## About this task
Reproduce the entries exactly, beginning with the line containing "Q: What region does the plywood" and ending with their last line, both included.

## Materials provided
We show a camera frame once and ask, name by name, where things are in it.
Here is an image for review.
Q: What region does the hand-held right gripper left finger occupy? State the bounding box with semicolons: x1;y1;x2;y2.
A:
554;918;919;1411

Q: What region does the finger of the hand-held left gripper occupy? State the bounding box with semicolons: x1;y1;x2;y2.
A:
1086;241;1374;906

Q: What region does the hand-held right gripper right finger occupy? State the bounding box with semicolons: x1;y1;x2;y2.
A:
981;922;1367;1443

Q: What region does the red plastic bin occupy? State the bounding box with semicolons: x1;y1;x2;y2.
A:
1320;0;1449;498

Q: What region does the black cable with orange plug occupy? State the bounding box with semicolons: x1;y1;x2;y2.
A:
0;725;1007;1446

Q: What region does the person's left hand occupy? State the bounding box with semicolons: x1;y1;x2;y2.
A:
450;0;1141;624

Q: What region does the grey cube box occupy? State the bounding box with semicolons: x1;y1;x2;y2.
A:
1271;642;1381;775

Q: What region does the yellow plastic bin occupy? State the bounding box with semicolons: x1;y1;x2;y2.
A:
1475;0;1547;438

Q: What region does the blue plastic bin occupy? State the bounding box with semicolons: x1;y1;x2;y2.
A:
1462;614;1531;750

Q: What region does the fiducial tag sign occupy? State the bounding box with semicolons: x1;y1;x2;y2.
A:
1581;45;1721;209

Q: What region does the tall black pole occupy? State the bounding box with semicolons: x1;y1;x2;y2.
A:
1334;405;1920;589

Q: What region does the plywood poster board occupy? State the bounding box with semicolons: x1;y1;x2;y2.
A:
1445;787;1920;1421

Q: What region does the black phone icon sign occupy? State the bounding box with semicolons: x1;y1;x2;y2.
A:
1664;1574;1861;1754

## Written reply
Q: What region does the plywood poster board occupy? State the bounding box with semicolons: x1;y1;x2;y2.
A:
1445;787;1920;1421

Q: What region does the black phone icon sign occupy? State the bounding box with semicolons: x1;y1;x2;y2.
A:
1664;1574;1861;1754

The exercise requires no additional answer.